Kurt: Plus, guys, I'm in mourning, in case you didn't see that I was wearing all black.

Wes: Usually we only let Blaine sing… but under these circumstances, go ahead.

Kurt: *sings*

Blaine: He has a good voice… SOUL MATES!

* * *

Dalton:

Thad: Wanna join the Blaine Fan Club? If you join, you get a free life size poster of him!

David: The set list for Regionals is this: Blaineblaineblaineblaineblai neblaineblaineblaine and finally… Blaine. Anyone have a problem with that?

Kurt: Actually-

Blaine: Other people should get a chance to sing.

Warblers: FINALLY! A CHANCE IN THE SPOTLIGHT, A CHANCE FOR SOME ACTUAL RECOGNITION TO OUR TALEN-

Blaine –by which I mean Kurt. And I still get to sing too.

Warblers: Dang it.

* * *

McKinley:

Schue: Here's some rhyming dictionaries. Now, kids, start with words that rhyme with "bully". That should make for a meaningful song!

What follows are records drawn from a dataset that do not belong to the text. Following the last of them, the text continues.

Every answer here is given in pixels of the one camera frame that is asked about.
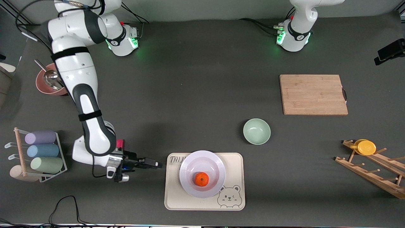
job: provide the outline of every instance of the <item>orange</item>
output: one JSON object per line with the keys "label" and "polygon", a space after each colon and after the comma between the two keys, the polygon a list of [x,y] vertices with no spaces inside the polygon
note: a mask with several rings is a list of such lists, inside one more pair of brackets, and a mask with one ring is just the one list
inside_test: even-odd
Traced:
{"label": "orange", "polygon": [[208,184],[209,178],[205,172],[199,172],[194,178],[194,184],[200,187],[205,187]]}

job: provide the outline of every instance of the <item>pink bowl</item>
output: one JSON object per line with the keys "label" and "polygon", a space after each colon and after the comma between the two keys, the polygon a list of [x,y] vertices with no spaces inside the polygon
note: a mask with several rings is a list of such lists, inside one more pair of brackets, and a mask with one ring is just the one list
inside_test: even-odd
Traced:
{"label": "pink bowl", "polygon": [[[52,64],[47,65],[47,69],[56,70],[55,64],[52,63]],[[61,90],[55,91],[54,89],[49,87],[47,84],[45,84],[44,79],[43,79],[44,74],[45,74],[45,71],[41,70],[38,73],[38,75],[36,76],[36,80],[35,80],[36,88],[41,93],[53,95],[53,96],[62,96],[62,95],[68,94],[68,91],[66,90],[65,87],[63,87]]]}

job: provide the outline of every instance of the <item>metal handle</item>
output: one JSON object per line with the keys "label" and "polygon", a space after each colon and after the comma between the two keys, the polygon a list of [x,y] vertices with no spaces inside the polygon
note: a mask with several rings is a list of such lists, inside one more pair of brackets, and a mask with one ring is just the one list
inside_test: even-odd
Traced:
{"label": "metal handle", "polygon": [[42,64],[39,60],[34,59],[34,62],[43,70],[43,71],[47,71],[46,66],[44,66],[44,64]]}
{"label": "metal handle", "polygon": [[346,90],[343,88],[343,85],[342,85],[342,93],[343,93],[343,98],[345,99],[345,104],[347,104],[347,94],[346,94]]}

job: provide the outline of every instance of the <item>white plate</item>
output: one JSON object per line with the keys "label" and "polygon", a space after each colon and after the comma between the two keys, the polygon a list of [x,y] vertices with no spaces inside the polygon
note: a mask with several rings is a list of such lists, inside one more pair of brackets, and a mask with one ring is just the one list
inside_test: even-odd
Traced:
{"label": "white plate", "polygon": [[[194,184],[198,172],[208,175],[207,186]],[[226,170],[222,160],[210,151],[196,151],[187,156],[180,166],[180,183],[190,195],[198,198],[209,198],[216,195],[225,183]]]}

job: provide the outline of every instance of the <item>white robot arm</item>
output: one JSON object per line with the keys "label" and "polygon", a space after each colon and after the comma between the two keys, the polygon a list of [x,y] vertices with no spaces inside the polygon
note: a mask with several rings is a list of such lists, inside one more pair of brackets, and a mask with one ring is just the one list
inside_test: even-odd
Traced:
{"label": "white robot arm", "polygon": [[300,51],[311,35],[310,31],[318,18],[315,7],[333,6],[343,3],[345,0],[290,0],[296,12],[293,19],[287,19],[279,26],[284,26],[280,31],[276,44],[289,52]]}
{"label": "white robot arm", "polygon": [[51,57],[76,104],[84,133],[75,141],[73,159],[107,167],[107,178],[116,182],[129,180],[122,172],[125,167],[161,168],[160,163],[150,159],[146,164],[135,153],[116,148],[115,129],[103,120],[98,107],[97,74],[87,46],[107,41],[117,56],[128,55],[138,47],[136,28],[120,24],[110,13],[121,6],[121,0],[100,1],[104,4],[95,9],[88,7],[87,4],[92,5],[89,0],[54,2],[62,17],[45,24],[52,42]]}

Santana: I already have a song, it's called Trouty Mouth.

Everyone: *looks at Sam*

Schue: Considering that sounds like a pretty offensive song… go right ahead!

Santana: *sings*

Sam: Why did I agree to be her boyfriend again?

Schue: None of these songs have any EMOTION! Except for humiliation and bullying, but that's only tolerated when people are talking, not SINGING!

* * *

Dalton, random room:

Blaine: Let's do Candles for our duet.

Kurt: Why? You're usually so Top 40.

Blaine: A small animal dying has made me realize my feelings for you, and a breakup song would go so well with that.

Kurt: …how romantic.

Klaine: *kiss*

Fangirls (and me…): FINALLY! *squeal… glass breaks in the distance*

* * *

Auditorium:

Rachel: We're friends, right?

Quinn: Um… definitely…

Rachel: I have a confession to make… I love Finn.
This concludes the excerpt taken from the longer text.